Erstaunlich, dass Herrn Willkomm als Weinhändler im TV eine halbe Seite gewidmet wird, wenn er sich über Wasserbau auslässt. Ob dieses Privileg wohl auch einem Wasserbauer gegönnt würde, falls er sich über Wein äußert? Die Sachargumente von Herrn Willkomm sind ohnehin wenig überzeugend und mindestens in einem Punkt (Bauzeiten) einfach falsch.

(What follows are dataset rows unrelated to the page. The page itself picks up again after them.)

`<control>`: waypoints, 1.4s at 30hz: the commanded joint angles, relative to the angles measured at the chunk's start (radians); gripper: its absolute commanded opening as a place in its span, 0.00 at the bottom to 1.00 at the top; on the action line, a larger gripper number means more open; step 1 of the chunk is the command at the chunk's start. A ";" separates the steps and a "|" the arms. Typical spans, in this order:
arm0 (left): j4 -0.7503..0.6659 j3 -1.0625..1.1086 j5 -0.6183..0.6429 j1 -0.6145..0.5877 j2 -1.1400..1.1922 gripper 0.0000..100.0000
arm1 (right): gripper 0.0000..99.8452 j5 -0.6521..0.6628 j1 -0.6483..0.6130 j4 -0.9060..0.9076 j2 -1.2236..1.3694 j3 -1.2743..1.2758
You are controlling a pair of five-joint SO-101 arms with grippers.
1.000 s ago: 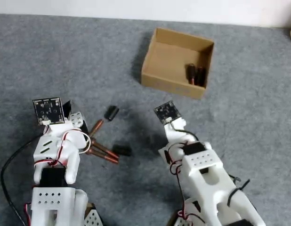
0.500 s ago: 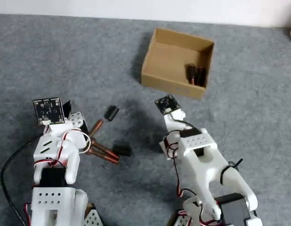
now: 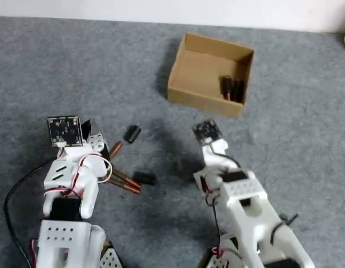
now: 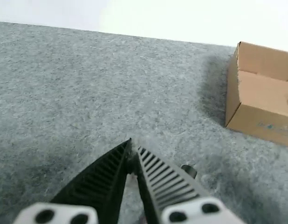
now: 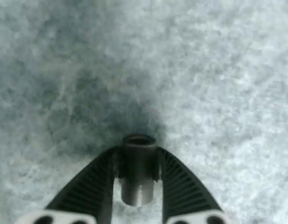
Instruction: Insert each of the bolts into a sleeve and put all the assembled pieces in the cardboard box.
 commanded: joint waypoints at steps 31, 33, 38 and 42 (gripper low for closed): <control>0.356 -0.684 1.034 0.042 1.142 0.12 | 0.00 -0.003 0.051 -0.076 -0.062 0.062; 0.333 -0.684 1.034 0.050 1.185 0.23 | 0.00 -0.003 0.051 -0.076 -0.062 0.062; 0.321 -0.694 1.049 0.091 1.253 0.30 | 0.00 -0.002 0.051 -0.076 -0.062 0.062; 0.321 -0.704 1.063 0.090 1.270 0.24 | 0.00 -0.002 0.051 -0.076 -0.062 0.062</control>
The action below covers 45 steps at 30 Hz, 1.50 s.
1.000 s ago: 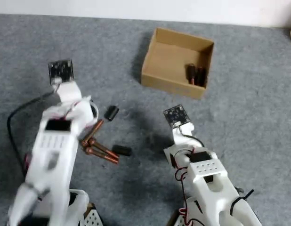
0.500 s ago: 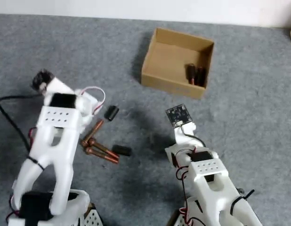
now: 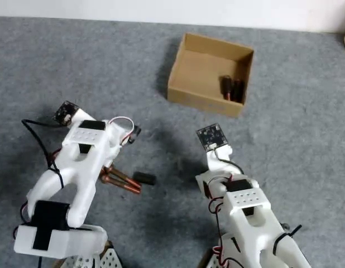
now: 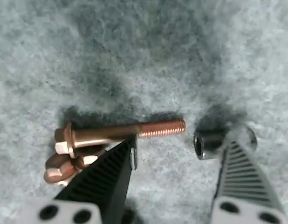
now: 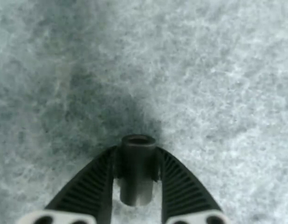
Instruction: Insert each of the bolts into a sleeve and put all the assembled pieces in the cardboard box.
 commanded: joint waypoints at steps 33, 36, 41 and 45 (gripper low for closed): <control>0.074 -0.001 0.104 -0.211 0.012 0.33 | 0.00 0.002 0.019 -0.025 0.005 -0.018; 0.074 0.012 0.103 -0.211 0.025 0.33 | 0.00 0.002 0.019 -0.025 0.005 -0.018; 0.080 -0.056 0.103 -0.217 0.143 0.26 | 0.00 0.002 0.019 -0.025 0.005 -0.018; 0.135 -0.127 0.103 -0.213 0.209 0.24 | 0.00 0.002 0.019 -0.025 0.005 -0.018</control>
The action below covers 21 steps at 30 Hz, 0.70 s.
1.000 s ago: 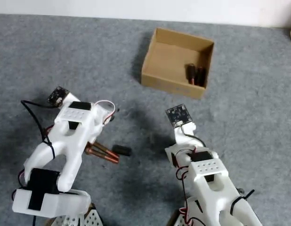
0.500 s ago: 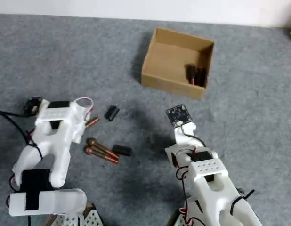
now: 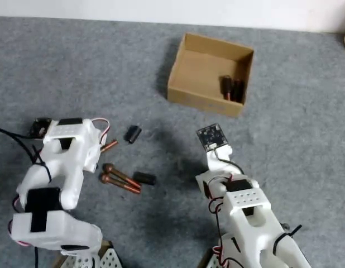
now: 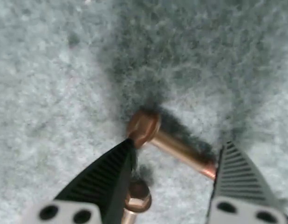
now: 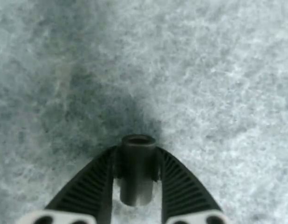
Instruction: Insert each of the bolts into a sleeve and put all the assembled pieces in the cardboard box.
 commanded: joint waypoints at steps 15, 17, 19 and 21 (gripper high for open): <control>0.356 -0.332 -0.064 -0.015 0.226 0.01 | 0.00 0.002 0.019 -0.025 0.005 -0.018; 0.397 -0.351 -0.072 -0.016 0.240 0.01 | 0.00 0.002 0.019 -0.025 0.005 -0.018; 0.417 -0.364 -0.161 -0.013 0.243 0.00 | 0.00 0.002 0.019 -0.025 0.005 -0.018; 0.423 -0.378 -0.292 -0.004 0.242 0.00 | 0.00 0.002 0.019 -0.025 0.005 -0.018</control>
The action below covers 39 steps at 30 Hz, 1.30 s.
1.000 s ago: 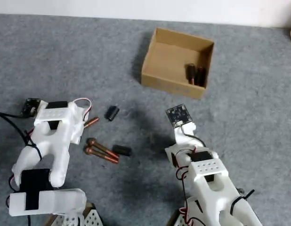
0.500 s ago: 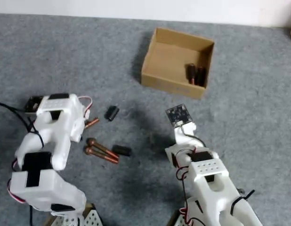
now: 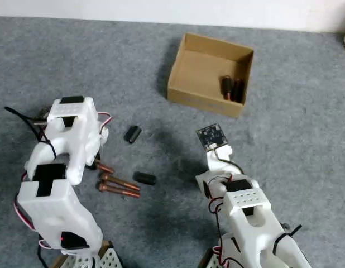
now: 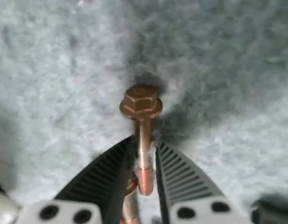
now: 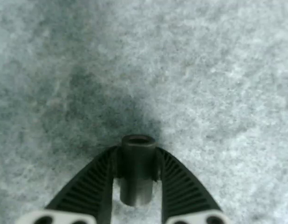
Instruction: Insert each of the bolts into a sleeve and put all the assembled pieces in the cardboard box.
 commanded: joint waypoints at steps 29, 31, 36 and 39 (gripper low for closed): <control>0.427 -0.693 -1.195 0.292 -0.466 0.00 | 0.00 0.002 0.019 -0.025 -0.005 -0.015; 0.427 -0.656 -1.195 0.289 -0.599 0.00 | 0.00 0.002 0.019 -0.025 -0.005 -0.013; 0.425 -0.536 -1.195 0.286 -0.935 0.00 | 0.00 0.002 0.015 -0.024 -0.018 -0.015; 0.425 -0.441 -1.197 0.286 -1.113 0.00 | 0.00 0.002 0.013 -0.024 -0.096 -0.010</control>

Um im Einzelnen darauf einzugehen reicht der Umfang eines Leserbriefs aber nicht aus. Ich stimme der Kritik beider Autoren bezüglich immenser Staatsverschuldung und überteuerten öffentlichen Projekten gerne zu, deren Kosten oft vor dem Bau politisch motiviert klein gerechnet werden. Die 400 Millionen Euro für die Moselschleusen erscheinen allerdings gut begründet angesichts von (laut TV) real 45 Millionen für Zeltingen, berücksichtigt man den zu erwartenden Lerneffekt bei der quasi neunfachen Wiederholung (Fankel hat gute Chancen unter 45 Millionen abzuschließen). Zu "wissen", dass es "doppelt so teuer wird" (Herr Selzer), ist da wohl pure Polemik.

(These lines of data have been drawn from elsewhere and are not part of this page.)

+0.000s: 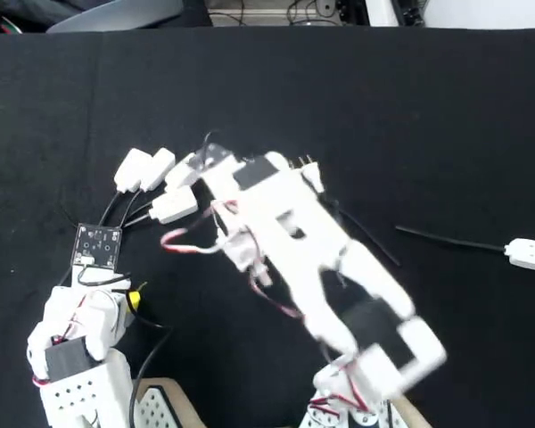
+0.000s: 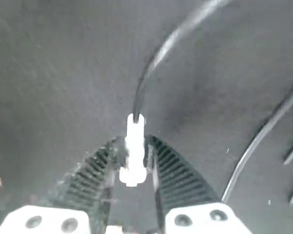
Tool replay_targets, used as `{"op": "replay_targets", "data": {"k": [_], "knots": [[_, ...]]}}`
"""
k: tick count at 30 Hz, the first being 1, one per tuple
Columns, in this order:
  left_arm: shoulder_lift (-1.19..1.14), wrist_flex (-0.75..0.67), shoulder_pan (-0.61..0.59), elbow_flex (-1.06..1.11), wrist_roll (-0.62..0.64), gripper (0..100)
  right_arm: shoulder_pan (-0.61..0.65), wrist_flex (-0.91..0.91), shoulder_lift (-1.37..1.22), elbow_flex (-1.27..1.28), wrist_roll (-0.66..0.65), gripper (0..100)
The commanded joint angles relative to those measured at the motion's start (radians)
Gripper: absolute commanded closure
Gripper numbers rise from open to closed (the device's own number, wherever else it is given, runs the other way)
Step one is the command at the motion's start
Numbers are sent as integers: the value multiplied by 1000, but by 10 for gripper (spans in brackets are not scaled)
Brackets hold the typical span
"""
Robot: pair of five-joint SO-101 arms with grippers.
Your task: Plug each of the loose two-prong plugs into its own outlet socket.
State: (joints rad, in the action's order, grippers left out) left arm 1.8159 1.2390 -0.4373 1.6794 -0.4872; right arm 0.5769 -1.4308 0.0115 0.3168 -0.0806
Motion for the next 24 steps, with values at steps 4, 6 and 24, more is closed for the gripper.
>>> {"op": "replay_targets", "data": {"k": [4, 6, 24], "knots": [[6, -5, 12, 19, -5, 711, -15, 350, 484, 306, 80, 970], [6, -46, 13, 18, -5, 711, -15, 483, 615, 426, 101, 970], [8, -621, 710, 10, 87, 712, 61, 1138, 1797, 1293, 416, 987]]}}
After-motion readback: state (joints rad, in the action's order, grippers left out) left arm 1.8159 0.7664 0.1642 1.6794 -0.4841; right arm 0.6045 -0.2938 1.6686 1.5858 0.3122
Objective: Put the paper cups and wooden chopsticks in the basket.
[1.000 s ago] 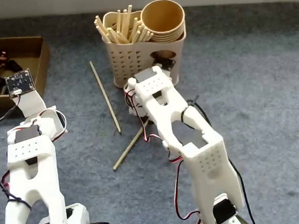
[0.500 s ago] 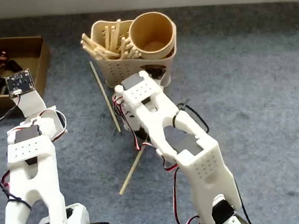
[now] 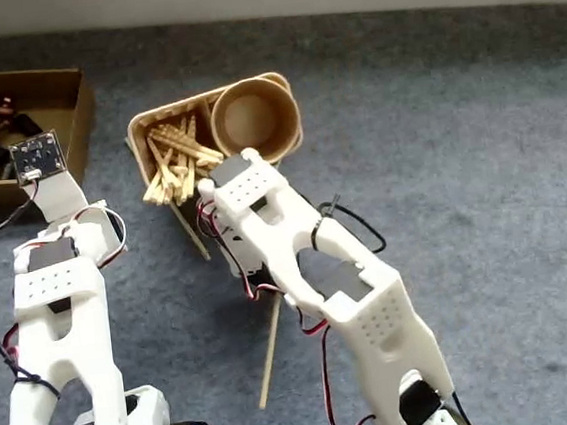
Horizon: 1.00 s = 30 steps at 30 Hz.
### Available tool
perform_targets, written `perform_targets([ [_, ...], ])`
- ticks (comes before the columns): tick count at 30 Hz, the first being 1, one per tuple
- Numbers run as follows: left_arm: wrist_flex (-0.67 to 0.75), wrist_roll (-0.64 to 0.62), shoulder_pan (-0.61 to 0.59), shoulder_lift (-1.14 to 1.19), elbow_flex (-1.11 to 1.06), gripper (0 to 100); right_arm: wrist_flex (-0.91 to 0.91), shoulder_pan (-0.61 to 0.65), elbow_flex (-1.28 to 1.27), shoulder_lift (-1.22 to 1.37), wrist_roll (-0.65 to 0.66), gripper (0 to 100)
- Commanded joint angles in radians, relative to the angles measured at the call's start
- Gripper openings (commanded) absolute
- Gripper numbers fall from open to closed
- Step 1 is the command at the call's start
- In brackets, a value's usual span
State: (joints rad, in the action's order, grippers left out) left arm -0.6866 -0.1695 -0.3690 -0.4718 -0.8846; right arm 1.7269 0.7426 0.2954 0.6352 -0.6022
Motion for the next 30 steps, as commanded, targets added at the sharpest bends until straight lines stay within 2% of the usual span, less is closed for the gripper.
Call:
perform_targets([
  [1,0.017,0.009,-0.013,-0.028,0.007,0,0.033,0.041,0.016,-0.042,0.029,0.5],
  [14,0.017,0.009,-0.013,-0.028,0.007,0,-0.019,0.041,-0.171,-0.387,0.031,0.5],
  [30,0.017,0.009,-0.013,-0.028,0.007,0,-0.028,0.036,-0.254,-0.748,0.032,0.5],
])
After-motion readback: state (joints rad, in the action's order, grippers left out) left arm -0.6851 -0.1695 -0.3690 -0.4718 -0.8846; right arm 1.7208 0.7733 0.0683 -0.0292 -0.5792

Die Investition in den Schleusenausbau ist ökonomisch wie ökologisch sinnvoll. Das Schiff ist anerkanntermaßen das mit Abstand umweltfreundlichste Transportmittel. Dies gilt insbesondere in Bezug auf den CO2-Ausstoß, dessen Reduzierung Herr Selzer an anderer Stelle gerne anmahnt. Ihm sei auch gesagt, dass noch so "intelligente Lösungen" die rein mechanisch erforderliche Schleusungszeit nicht mindern können.